Excerpted records:
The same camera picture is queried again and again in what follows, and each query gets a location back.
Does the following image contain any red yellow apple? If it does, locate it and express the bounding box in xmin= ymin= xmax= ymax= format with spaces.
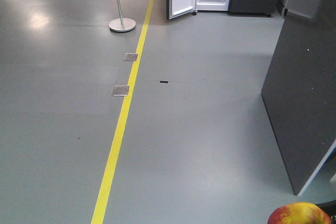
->
xmin=267 ymin=202 xmax=332 ymax=223

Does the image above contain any silver floor plate near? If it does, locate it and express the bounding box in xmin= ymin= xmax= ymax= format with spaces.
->
xmin=111 ymin=85 xmax=130 ymax=97

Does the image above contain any silver floor plate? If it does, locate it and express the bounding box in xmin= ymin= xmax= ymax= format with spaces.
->
xmin=123 ymin=52 xmax=139 ymax=62
xmin=111 ymin=85 xmax=130 ymax=97

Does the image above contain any silver floor plate far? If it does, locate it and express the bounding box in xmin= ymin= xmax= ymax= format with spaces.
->
xmin=123 ymin=52 xmax=139 ymax=62

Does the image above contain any silver stand with round base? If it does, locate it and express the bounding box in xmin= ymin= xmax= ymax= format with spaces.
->
xmin=109 ymin=0 xmax=136 ymax=33

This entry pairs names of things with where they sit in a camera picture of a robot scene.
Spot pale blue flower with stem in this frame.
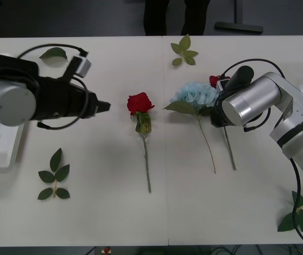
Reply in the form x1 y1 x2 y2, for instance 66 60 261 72
162 81 221 175

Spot dark green leaf twig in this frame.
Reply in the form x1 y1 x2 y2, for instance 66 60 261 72
277 189 303 233
37 147 71 201

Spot person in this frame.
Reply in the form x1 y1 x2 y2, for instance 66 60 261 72
143 0 212 37

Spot single dark green leaf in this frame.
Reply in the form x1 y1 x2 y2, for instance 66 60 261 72
39 47 69 63

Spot black stand foot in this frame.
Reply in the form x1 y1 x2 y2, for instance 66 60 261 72
214 0 264 34

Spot pale green leaf twig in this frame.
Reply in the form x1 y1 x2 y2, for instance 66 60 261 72
170 33 199 67

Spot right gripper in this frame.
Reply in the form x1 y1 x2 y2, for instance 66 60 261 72
210 89 226 129

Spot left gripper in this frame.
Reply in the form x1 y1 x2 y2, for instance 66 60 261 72
61 79 112 120

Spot red rose with green stem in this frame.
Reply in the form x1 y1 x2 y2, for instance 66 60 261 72
209 75 237 171
127 91 156 194

What you have to do:
Throughout the material above, count each line holding "pale" and answer with the total alone.

Solved exercise:
2